At about 8 am, as the sun moved upward and the pounding heat grew, the headlight of the first eastbound popped into view. I watched the entire train cruise by until it stopped for a crew change. There was absolutely nothing ridable - it alternated sealed boxcars and reefer cars that had only open-view decks on the rear, under noisy compressors. Out of desperation, I jumped a reefer car, figuring my earplugs would at least protect me from hearing damage. Of course, it was a vain attempt to ride in the open in this day and age, and it was promptly foiled when a yard worker in a truck saw me. Off I leaped, scaling the barbed-wire fence into the brush (the "sand farm"), while the rail cruised back and forth beside the train to ensure I was no longer on it. Eventually he was satisfied and let the train go, while I watched it in frustration. It was already becoming quite hot and dusty; central Nevada is never a good place to sit without shade.
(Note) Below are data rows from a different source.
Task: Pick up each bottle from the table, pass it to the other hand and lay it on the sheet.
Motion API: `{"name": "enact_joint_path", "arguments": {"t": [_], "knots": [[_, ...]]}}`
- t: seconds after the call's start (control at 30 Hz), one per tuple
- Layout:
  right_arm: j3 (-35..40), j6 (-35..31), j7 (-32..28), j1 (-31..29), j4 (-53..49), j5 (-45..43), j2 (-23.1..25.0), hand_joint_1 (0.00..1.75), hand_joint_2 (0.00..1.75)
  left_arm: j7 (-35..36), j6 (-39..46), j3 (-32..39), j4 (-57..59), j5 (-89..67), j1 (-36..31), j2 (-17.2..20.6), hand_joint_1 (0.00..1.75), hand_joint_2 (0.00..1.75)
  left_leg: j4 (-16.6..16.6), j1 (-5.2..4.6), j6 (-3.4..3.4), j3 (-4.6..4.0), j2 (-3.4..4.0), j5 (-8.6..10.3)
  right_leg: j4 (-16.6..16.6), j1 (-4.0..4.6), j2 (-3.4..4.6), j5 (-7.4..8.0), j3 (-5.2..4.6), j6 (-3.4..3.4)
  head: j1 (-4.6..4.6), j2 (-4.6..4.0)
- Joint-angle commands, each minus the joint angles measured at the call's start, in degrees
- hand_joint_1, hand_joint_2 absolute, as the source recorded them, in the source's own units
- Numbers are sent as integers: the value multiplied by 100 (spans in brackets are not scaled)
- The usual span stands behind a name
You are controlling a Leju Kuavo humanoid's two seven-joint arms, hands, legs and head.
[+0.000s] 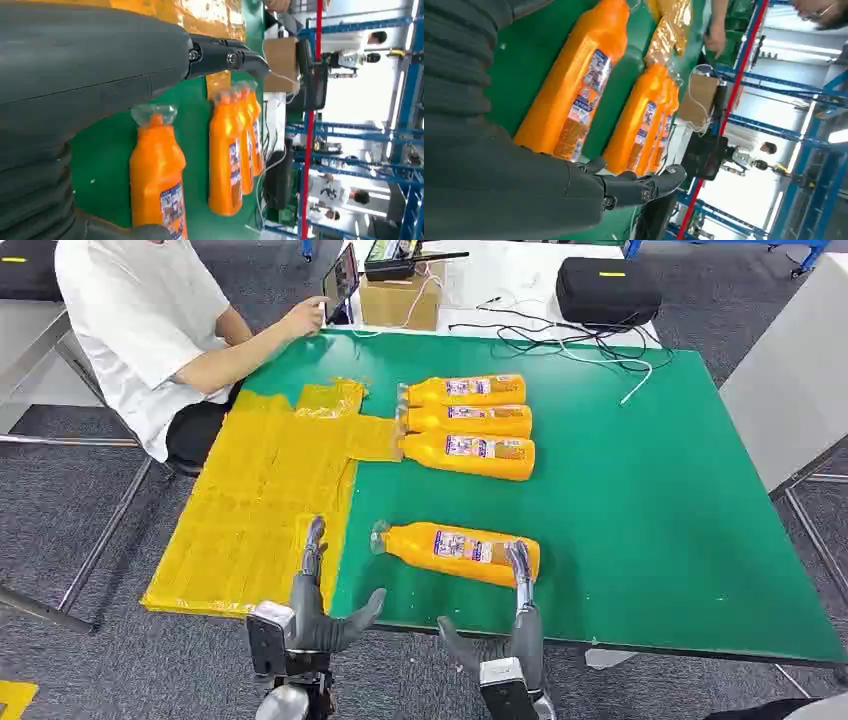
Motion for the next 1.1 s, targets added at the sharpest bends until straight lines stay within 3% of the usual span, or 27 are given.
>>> {"name": "enact_joint_path", "arguments": {"t": [0.03, 0.23, 0.33, 0.4, 0.43, 0.5, 0.57, 0.6, 0.67, 0.87, 0.9, 0.93, 1.1], "knots": [[210, 170, 49, -162, 118, 165, -215, 0, 175, 4, 268, -311, 173, 106, -30, 171, 0, 175, -5, 3, -6, 18, 7, -5, -6, 4, 4, -3, 17, -8, 0, 0], [268, 88, 57, -584, 478, 518, -5, 0, 175, 4, 455, -480, 2, 136, 288, 379, 0, 175, -6, 4, -8, 21, 24, -8, -5, 5, 20, -2, 15, -10, -2, 2], [-180, -35, -290, -653, 610, 1257, 218, 0, 175, 4, 617, -604, 53, 115, 231, 428, 0, 175, -2, 8, -12, 31, 18, -13, -3, 10, 13, -8, 28, -15, -2, 2], [-1267, -35, -291, -651, 691, 3223, 633, 0, 175, 4, 458, -647, 69, 228, 179, 434, 0, 175, -6, 9, -13, 35, 14, -11, -6, 11, 9, -7, 32, -16, 0, 0], [-1340, -35, -414, -785, 880, 3084, 581, 0, 175, 4, 465, -669, 93, 238, 147, 430, 0, 175, -4, 7, -9, 19, 8, -5, -6, 9, 4, -3, 19, -10, 0, 0], [-1829, -35, 28, -1162, 1318, 4099, 530, 0, 175, 4, 437, -711, 91, 235, 91, 438, 0, 175, -7, 6, -9, 24, 9, -3, -8, 7, 4, -1, 24, -11, 0, 0], [-1933, -35, 80, -1583, 1903, 4100, 399, 0, 175, 4, 427, -728, 141, 235, 25, 427, 0, 175, -6, 7, -8, 24, 8, -3, -9, 9, 4, 0, 26, -10, -2, 0], [-1856, -35, 545, -1973, 2407, 4222, 215, 0, 175, 4, 400, -769, 163, 194, -35, 427, 0, 175, -5, 10, -9, 33, 17, -5, -12, 11, 12, 2, 34, -13, -4, 0], [-1793, -35, 657, -2266, 2712, 4194, 105, 0, 175, 4, 399, -780, 175, 170, -62, 412, 0, 175, -6, 5, -3, 20, 16, 3, -12, 6, 13, 8, 23, -5, 0, 0], [-1793, -35, 657, -2266, 2712, 4194, 105, 0, 175, 4, 399, -780, 175, 170, -62, 412, 0, 175, -2, 3, -3, 32, 8, -2, -8, 3, 3, 5, 36, -1, -2, 2], [-1916, -35, 1020, -2335, 2653, 4789, 131, 0, 175, 6, 335, -792, 143, 166, -82, 406, 0, 175, -5, -3, 0, 26, 1, 3, -7, -2, -2, 6, 29, 3, -2, 0], [-1861, -35, 1244, -2562, 2966, 5057, 77, 0, 175, 5, 329, -802, 141, 151, -104, 403, 0, 175, -2, -3, 3, 15, -2, 6, -5, -2, -2, 10, 18, 7, 0, 0], [-1481, 140, 1434, -3367, 4253, 4445, 85, 0, 175, 26, 329, -801, 118, 65, -165, 381, 0, 175, 2, 1, -1, 26, 31, -1, 0, 2, 25, 13, 21, 2, -2, 0]]}}
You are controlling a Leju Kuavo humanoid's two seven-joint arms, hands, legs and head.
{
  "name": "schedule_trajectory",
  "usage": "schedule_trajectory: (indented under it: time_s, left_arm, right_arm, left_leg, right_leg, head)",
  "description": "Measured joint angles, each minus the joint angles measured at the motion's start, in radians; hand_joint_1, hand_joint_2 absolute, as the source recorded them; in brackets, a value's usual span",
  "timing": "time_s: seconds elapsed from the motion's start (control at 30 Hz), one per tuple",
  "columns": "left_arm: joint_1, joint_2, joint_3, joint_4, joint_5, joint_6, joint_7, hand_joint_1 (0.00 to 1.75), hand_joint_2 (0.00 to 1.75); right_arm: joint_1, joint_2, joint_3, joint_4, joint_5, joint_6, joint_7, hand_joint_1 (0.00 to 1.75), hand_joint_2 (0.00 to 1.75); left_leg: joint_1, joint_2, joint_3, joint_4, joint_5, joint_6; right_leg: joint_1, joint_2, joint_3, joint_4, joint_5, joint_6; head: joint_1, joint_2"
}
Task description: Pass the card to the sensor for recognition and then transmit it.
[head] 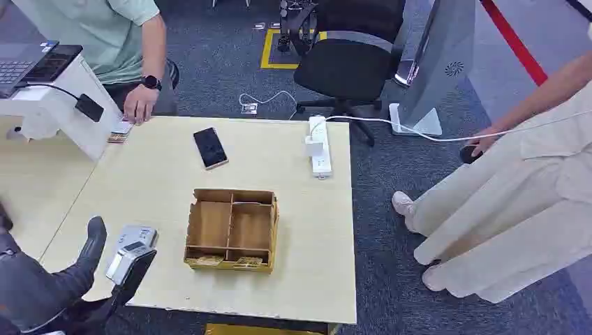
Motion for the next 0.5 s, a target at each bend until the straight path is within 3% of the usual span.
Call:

A second train, a chance for a redo, showed up a few hours later. It was a stack train, which promised speed all down the line to Ogden. Finding a car with a well, I climbed in and lay flat in a crucifixion position that kept anyone on the ground from seeing any part of me through the holes in the walls. Fortunately, the Elko yard has no bridge that a cop can use to stare down into the cars. Things were going swimmingly well, the train was easing out of Elko scrub central, and then my camera fell through a hole onto the tracks.